== TASK ==
What you return must be an exact copy of the lines in the listing below between the line holding "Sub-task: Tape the" and the line holding "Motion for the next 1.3", inclusive, and nothing more.

== RECORDS FOR THE TASK ==
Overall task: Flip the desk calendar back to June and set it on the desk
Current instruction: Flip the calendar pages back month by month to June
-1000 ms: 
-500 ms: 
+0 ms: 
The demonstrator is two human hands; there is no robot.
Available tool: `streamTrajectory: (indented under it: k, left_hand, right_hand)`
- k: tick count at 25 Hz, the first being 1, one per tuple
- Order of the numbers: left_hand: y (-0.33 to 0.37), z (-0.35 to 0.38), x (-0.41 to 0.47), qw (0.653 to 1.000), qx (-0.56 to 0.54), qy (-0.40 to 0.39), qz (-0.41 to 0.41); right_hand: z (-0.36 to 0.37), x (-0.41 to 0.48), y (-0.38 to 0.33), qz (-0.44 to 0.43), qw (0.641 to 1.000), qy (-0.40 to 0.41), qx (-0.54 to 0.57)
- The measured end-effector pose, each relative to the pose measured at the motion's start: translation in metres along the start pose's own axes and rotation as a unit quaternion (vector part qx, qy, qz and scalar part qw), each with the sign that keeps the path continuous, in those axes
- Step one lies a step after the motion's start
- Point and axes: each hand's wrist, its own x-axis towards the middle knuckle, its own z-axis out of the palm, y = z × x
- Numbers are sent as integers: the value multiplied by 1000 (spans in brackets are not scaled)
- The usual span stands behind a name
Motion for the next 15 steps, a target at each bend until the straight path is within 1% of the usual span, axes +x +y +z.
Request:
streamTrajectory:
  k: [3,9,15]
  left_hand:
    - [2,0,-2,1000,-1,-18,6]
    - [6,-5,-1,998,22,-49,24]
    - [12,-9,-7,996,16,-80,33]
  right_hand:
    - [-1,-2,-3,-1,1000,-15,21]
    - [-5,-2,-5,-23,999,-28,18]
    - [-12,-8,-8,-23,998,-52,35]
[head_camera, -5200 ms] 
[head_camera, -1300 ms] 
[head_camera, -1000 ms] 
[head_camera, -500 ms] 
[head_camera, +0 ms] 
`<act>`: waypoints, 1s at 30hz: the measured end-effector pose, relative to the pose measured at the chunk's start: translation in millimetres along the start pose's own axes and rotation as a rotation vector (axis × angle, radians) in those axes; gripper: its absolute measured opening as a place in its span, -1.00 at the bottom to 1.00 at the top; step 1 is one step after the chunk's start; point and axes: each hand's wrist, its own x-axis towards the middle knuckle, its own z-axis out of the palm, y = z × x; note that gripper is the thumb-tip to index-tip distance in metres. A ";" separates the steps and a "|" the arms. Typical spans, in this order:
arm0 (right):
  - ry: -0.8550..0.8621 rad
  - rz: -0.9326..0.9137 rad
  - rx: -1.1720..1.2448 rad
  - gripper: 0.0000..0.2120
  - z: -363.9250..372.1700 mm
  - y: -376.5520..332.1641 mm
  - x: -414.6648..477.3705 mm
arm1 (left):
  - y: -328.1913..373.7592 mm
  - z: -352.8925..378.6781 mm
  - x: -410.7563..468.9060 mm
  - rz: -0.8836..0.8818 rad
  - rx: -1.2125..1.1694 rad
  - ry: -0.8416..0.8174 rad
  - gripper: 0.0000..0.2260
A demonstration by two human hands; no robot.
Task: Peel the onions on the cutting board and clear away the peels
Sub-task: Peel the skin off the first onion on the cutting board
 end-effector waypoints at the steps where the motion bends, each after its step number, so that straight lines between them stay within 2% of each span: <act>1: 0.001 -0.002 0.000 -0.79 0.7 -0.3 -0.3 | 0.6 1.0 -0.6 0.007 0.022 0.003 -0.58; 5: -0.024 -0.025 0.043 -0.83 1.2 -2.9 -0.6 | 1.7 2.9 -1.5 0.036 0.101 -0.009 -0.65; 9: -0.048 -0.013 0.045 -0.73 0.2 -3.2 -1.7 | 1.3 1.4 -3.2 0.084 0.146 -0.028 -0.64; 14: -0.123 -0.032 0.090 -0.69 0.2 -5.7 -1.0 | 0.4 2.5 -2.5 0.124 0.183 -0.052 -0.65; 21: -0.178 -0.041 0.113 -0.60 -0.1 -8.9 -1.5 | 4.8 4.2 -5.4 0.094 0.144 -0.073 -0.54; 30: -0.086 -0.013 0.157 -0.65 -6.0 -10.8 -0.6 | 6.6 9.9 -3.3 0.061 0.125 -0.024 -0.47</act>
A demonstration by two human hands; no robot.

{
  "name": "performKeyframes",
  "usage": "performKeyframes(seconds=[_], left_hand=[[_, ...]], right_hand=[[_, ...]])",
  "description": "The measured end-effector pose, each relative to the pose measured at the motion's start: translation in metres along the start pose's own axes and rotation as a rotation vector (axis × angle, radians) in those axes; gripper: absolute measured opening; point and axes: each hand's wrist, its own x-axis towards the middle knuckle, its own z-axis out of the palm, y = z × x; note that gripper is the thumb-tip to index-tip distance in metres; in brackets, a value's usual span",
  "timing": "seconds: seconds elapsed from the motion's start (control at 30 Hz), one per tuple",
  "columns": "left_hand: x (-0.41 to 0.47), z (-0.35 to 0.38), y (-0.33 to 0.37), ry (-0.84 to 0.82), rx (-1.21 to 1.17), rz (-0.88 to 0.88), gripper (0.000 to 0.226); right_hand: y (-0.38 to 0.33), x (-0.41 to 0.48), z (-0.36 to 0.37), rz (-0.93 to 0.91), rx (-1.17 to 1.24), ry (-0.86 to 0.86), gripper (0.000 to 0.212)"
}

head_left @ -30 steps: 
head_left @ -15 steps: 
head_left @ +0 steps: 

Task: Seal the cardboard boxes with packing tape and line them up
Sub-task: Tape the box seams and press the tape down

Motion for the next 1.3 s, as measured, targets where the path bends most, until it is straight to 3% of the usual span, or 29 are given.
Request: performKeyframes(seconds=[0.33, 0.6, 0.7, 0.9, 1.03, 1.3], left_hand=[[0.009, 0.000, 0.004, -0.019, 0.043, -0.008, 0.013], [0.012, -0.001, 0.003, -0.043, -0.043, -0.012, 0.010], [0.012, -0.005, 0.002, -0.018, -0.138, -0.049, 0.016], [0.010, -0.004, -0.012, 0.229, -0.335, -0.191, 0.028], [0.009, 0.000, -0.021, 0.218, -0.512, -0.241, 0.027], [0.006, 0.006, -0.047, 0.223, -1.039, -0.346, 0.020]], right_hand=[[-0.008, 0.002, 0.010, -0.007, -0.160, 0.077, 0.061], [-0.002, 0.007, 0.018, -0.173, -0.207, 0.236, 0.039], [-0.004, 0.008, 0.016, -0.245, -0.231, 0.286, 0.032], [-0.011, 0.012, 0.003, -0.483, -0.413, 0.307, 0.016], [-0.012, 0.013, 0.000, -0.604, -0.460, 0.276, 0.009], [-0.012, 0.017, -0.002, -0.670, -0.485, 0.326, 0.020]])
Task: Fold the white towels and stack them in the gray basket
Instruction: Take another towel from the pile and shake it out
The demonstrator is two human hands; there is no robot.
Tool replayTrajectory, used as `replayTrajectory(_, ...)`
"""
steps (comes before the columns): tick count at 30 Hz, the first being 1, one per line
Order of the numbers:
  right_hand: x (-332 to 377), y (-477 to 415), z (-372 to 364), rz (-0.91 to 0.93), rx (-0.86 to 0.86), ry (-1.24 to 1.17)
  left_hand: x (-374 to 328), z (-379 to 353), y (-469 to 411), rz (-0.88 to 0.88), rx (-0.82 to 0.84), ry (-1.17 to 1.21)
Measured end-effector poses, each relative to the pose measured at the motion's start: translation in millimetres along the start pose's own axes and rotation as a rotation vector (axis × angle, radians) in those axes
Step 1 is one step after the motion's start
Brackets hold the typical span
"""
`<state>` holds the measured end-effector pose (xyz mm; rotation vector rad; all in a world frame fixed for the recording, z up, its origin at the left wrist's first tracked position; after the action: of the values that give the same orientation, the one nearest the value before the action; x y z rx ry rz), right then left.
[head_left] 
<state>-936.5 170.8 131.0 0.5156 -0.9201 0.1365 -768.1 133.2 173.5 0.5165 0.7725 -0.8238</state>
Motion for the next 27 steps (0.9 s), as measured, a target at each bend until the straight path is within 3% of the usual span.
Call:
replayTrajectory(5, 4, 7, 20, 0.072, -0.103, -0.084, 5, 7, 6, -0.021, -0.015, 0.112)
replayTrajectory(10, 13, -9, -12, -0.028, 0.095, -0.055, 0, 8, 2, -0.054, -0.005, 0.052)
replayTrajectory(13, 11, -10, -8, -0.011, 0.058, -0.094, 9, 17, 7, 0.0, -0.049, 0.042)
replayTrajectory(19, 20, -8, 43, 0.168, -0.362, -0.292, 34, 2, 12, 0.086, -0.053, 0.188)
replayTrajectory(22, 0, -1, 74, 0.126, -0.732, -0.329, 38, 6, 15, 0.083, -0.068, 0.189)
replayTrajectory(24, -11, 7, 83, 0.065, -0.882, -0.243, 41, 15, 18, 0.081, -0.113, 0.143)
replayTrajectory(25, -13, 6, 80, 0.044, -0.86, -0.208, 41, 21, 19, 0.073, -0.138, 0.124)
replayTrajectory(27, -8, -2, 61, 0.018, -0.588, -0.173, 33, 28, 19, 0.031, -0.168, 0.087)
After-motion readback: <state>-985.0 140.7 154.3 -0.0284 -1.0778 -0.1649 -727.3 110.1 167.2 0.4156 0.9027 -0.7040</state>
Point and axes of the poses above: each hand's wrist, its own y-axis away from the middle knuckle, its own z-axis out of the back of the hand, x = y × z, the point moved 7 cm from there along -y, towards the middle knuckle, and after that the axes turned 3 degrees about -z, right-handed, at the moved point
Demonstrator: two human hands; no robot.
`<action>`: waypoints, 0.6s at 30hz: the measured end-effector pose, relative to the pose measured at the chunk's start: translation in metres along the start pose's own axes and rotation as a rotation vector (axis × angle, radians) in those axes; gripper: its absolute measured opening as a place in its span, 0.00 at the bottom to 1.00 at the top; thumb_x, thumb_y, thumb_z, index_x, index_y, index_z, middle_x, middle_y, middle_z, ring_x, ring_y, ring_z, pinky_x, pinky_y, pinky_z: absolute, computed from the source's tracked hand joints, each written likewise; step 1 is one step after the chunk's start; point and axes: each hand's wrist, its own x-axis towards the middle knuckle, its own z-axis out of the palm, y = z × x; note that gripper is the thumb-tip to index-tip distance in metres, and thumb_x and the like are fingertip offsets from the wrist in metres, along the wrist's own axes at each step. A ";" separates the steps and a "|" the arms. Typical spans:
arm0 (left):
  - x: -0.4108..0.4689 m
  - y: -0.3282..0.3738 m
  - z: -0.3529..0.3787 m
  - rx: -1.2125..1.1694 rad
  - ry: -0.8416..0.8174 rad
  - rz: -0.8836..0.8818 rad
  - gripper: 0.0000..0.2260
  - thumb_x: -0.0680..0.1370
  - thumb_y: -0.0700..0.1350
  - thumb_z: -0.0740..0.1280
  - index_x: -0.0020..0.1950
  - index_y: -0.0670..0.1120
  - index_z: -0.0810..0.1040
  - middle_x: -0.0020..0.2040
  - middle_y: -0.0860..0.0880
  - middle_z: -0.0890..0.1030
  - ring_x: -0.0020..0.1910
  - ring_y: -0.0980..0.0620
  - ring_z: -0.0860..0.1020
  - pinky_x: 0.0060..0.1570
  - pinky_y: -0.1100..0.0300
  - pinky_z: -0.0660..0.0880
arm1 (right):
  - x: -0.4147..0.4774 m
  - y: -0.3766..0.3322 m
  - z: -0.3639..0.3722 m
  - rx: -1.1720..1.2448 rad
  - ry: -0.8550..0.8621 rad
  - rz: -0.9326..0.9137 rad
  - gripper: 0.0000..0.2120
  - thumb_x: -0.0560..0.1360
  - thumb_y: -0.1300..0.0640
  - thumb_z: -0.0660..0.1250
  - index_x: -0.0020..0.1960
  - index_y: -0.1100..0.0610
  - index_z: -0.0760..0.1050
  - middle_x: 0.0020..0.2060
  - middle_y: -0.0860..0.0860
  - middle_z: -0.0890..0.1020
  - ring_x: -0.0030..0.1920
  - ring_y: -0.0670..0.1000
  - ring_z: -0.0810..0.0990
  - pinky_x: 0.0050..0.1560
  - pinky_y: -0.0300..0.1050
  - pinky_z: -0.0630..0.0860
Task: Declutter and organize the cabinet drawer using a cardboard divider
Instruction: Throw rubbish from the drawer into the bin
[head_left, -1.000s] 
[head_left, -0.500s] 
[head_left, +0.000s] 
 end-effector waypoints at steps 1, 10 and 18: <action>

== ANSWER SPACE ==
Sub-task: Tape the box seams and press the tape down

Motion for the next 1.3 s, as measured, targets where the path bends most, until it is straight to 3% of the usual span, or 29 are given.

The exercise is complete as it stands.